◆ **What is expected**: An exact copy of the line containing "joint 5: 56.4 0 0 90" and of every line after it, through the last line of the material, is what should be returned.

⟨

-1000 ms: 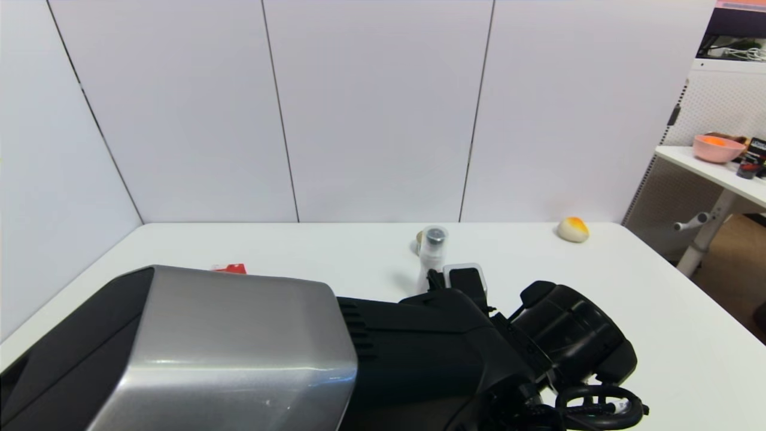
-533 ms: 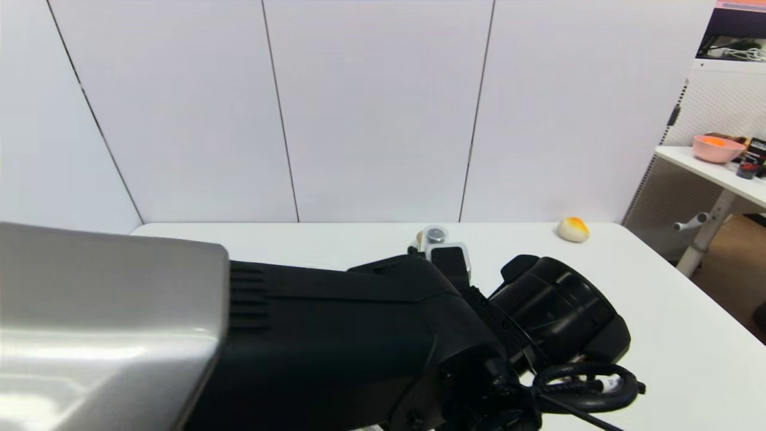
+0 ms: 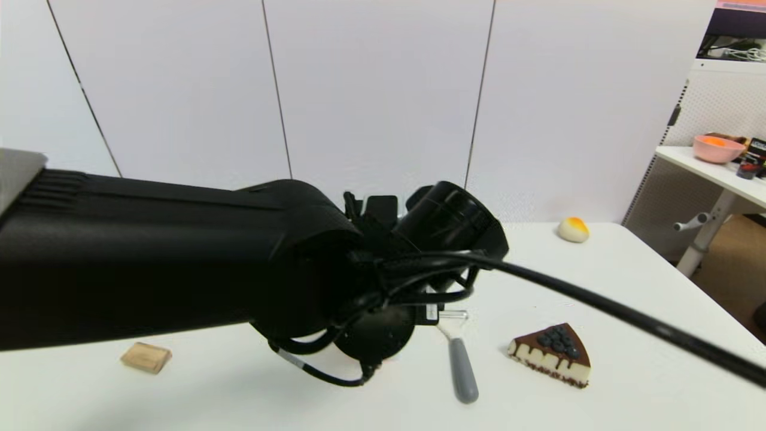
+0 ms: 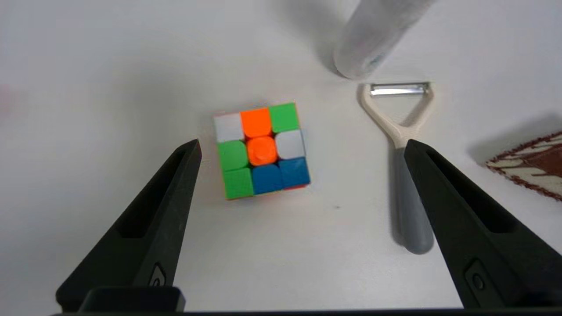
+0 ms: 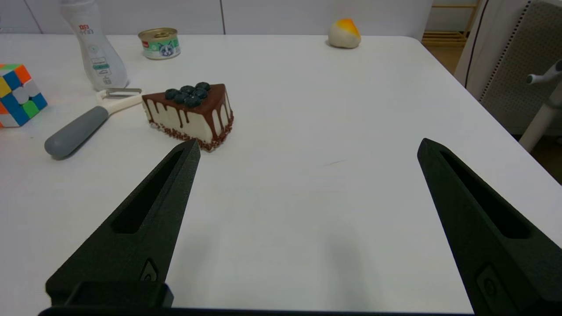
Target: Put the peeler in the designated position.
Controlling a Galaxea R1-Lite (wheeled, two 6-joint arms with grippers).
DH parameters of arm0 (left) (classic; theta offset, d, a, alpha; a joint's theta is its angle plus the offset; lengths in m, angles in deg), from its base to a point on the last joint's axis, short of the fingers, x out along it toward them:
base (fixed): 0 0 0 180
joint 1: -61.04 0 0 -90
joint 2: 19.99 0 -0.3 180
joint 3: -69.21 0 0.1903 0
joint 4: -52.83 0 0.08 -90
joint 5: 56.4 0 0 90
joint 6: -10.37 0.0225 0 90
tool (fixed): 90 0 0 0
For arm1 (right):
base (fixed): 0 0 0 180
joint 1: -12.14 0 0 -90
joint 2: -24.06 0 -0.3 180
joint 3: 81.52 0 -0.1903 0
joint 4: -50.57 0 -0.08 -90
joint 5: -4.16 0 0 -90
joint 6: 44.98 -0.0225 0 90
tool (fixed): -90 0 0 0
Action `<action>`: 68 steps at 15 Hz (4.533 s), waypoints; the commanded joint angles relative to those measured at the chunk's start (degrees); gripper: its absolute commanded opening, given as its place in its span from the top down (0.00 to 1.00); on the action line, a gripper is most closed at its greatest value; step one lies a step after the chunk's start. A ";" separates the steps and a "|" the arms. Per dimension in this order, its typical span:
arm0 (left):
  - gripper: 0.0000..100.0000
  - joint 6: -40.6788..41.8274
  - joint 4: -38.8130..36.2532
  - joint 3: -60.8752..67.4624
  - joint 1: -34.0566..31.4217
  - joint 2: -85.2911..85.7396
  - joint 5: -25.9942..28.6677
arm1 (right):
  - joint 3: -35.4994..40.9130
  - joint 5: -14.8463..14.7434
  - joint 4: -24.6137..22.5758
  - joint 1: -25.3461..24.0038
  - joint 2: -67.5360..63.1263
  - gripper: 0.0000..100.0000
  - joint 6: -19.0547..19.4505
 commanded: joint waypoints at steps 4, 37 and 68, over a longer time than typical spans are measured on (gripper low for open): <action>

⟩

◆ **Solution to the exercise**:
joint 5: 56.4 0 0 90
joint 6: -10.37 0.0225 0 90
tool (fixed): 90 0 0 0
For arm1 (right):
base (fixed): 0 0 0 180
joint 1: -12.14 0 0 -90
joint 2: -24.06 0 -0.3 180
joint 3: 81.52 0 -0.1903 0
joint 4: -50.57 0 -0.08 -90
joint 5: -4.16 0 0 -90
joint 6: 44.98 -0.0225 0 90
tool (fixed): -90 0 0 0
Action `<action>`: 68 steps at 15 Hz (4.533 s), waypoints; the commanded joint angles relative to those measured at the chunk's start (degrees); gripper: its absolute commanded opening, given as its place in its span from the top down (0.00 to 1.00); on the action line, a gripper is most closed at its greatest value; step one lies a step after the chunk's start. A ";" separates the steps and a "|" the arms. Per dimension in this order, its typical span:
arm0 (left):
  - gripper: 0.0000..100.0000
  - joint 6: -40.6788..41.8274
  - joint 4: -38.8130..36.2532
  - joint 3: -60.8752..67.4624
  - joint 1: -34.0566..31.4217
  - joint 2: -85.2911..85.7396
  - joint 5: -25.9942..28.6677
arm1 (right):
  - joint 3: -35.4994..40.9130
  - joint 5: -14.8463..14.7434
  - joint 4: -24.6137..22.5758
  - joint 1: -25.3461..24.0038
  - joint 2: -67.5360..63.1263
  - gripper: 0.0000..100.0000
  - joint 6: -19.0547..19.4505
 commanded: joint waypoints at steps 4, 37 and 68, over a longer time than typical spans are measured on (gripper low for open): <action>

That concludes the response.